Many of Jesus’ hearers would have associated the imagery of a shepherd with God. Even we know the Shepherd Psalm: “The Lord is my shepherd” (Ps 23:1). But the idea that God’s people desperately needed someone to lead them can be found elsewhere in the Hebrew scriptures. For example, when Moses was told that he would not enter the Promised Land because of his disobedience, his concern was for the people. He asked God to appoint a new leader, lest the people “be like sheep without their shepherd” (Num 27:17; see also 1 Kings 22:17; 2 Chron 18:16; Isa 13:14).

And centuries later, Mark the evangelist would write this: “When Jesus arrived and saw a large crowd, he had compassion on them because they were like sheep without a shepherd. Then he began to teach them many things” (Mark 6:34). That’s despite the fact that Jesus and the disciples had been so busy ministering to people that they didn’t even have time to grab something to eat. The plan had been to get away from the crowd in a boat and take a break — but the crowd had other ideas. The boat landed; a crowd had already gathered in anticipation. And with loving compassion, Jesus went right back to work.

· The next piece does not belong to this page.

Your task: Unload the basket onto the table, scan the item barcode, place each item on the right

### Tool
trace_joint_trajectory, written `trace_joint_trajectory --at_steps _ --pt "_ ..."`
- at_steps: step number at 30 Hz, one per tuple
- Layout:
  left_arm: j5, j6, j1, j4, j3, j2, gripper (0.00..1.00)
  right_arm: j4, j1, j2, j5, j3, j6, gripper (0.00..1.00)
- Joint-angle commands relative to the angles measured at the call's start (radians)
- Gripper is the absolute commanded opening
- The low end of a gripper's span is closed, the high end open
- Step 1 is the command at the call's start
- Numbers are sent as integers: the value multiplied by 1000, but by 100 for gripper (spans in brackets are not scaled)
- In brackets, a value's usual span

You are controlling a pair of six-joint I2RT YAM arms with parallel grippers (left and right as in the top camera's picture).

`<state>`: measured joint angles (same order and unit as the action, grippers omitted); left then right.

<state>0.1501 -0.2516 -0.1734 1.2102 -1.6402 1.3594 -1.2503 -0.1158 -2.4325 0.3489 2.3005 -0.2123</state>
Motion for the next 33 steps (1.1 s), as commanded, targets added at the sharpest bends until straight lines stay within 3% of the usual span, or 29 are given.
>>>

This is the kind of sacrificial service that prefigures the ultimate sacrifice: the shepherd would soon die to save the sheep (John 10:11).

Three times, Jesus asked Peter if he loved him. Three times, Peter said yes. And each time, Jesus responded with a command:

“Feed my lambs.”

“Take care of my sheep.”

“Feed my sheep.”

It’s not necessary to make something different out of the three statements; the gist of all three is that Peter is being called to follow in the footsteps of the shepherd (cf. John 21:19b), and so to demonstrate his love. Hadn’t Peter insisted he would follow Jesus anywhere, even to death? He was about to be given the chance.

Using figures of speech, Jesus prophesies Peter’s fate. The language — “You will stretch out your hands” (John 21:18) — implies crucifixion. Tradition does indeed have it that Peter was martyred on a cross during the reign of Nero. But he was crucified upside-down, at Peter’s request, because he didn’t want to be thought of as worthy to die in exactly the same way as his Master.

Does Christian tradition have it right? Who knows. But that’s not the part that matters. John tells us that the purpose of Jesus’ cryptic prophecy was “to show the kind of death by which Peter would glorify God” (John 21:19). In John’s gospel, Jesus’ crucifixion is repeatedly linked to his and the Father’s glorification.

What matters, in other words, is not how Peter died, but to what end: the glory of God.

That’s always what matters, though we often forget.